== REQUIREMENT ==
Return only the lines from the one containing "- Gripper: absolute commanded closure" to the end of the material, with each one exactly as it appears.

== GIVEN MATERIAL ==
•••••

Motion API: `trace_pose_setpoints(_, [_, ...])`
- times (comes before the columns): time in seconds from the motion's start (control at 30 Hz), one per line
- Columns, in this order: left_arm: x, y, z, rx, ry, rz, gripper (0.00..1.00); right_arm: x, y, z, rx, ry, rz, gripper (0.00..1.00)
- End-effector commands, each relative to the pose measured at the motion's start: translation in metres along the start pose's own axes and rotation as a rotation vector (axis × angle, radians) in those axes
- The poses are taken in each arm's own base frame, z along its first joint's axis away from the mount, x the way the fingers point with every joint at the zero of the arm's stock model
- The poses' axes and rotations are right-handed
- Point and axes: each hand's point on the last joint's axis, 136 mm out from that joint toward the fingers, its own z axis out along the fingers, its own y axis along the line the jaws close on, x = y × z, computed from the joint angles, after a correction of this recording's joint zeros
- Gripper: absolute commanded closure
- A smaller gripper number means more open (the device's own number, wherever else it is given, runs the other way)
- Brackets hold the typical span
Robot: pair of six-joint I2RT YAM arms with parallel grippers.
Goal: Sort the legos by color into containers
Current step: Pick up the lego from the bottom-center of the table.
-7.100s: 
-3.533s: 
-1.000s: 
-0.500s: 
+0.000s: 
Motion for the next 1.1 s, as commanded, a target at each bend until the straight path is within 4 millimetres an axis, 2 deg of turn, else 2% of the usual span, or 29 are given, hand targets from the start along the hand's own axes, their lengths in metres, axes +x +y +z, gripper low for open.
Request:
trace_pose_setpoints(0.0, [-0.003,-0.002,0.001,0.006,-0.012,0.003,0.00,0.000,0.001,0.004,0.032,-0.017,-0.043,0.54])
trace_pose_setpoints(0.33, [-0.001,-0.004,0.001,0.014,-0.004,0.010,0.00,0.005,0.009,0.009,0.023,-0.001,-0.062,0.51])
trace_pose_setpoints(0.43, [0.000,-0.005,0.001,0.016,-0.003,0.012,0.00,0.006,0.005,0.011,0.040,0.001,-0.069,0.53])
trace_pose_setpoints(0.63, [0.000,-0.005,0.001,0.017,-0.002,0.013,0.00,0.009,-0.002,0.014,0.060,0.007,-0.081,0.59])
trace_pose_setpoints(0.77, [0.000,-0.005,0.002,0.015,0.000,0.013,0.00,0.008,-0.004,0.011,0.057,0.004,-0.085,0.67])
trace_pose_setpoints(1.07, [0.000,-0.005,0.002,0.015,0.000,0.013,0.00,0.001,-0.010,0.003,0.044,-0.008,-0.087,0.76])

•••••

== SOLVED PROBLEM ==
- Gripper: absolute commanded closure
- A smaller gripper number means more open (the device's own number, wherever else it is given, runs the other way)
- Brackets hold the typical span
Robot: pair of six-joint I2RT YAM arms with parallel grippers.
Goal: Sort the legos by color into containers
Current step: Pick up the lego from the bottom-center of the table.
-7.100s: 
-3.533s: 
-1.000s: 
-0.500s: 
+0.000s: 
Motion for the next 1.1 s, as commanded, a target at each bend until the straight path is within 4 millimetres an axis, 2 deg of turn, else 2% of the usual span, or 29 are given, hand targets from the start along the hand's own axes, their lengths in metres, axes +x +y +z, gripper low for open.
Request:
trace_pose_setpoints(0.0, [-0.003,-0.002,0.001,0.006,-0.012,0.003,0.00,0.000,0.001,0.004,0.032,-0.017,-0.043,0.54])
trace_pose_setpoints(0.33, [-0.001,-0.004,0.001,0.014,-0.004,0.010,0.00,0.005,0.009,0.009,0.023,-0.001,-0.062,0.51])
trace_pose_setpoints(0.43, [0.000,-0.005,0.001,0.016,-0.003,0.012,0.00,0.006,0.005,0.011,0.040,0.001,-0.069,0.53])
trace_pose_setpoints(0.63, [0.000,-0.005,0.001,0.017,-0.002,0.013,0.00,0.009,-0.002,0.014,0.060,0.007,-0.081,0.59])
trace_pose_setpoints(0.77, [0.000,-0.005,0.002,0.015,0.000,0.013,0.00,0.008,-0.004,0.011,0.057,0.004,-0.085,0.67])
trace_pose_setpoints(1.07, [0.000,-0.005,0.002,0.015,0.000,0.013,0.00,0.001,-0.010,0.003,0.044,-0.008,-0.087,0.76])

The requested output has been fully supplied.